■ **Data below**

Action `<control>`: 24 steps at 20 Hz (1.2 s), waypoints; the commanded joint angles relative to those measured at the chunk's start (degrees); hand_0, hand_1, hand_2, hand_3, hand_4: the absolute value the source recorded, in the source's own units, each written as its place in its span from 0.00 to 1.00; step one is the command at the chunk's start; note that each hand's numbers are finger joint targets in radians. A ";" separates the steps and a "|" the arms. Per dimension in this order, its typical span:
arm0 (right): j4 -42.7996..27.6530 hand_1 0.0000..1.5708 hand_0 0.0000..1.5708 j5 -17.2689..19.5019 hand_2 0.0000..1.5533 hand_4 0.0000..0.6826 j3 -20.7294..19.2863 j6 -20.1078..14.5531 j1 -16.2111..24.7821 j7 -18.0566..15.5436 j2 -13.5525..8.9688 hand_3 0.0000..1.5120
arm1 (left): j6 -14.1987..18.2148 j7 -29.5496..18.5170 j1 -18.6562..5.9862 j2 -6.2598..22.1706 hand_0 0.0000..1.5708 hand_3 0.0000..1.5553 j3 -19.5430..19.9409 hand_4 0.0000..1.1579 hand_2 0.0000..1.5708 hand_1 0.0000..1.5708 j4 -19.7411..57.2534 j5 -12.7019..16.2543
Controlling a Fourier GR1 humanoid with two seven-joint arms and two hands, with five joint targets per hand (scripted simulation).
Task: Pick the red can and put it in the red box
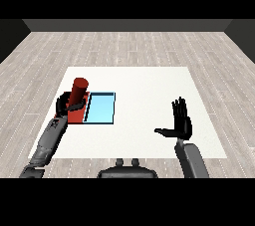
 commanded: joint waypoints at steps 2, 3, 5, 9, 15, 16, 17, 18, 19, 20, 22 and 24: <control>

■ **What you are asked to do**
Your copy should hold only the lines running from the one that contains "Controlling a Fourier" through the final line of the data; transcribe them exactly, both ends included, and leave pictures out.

■ **Your response**
Controlling a Fourier GR1 humanoid with two seven-joint arms and two hands, with five joint targets per hand (scripted simulation).
Task: Pick the red can and put it in the red box
 commanded: joint waypoints at steps 2, 3, 5, 9, 15, 16, 17, 18, 19, 20, 22 and 24: <control>

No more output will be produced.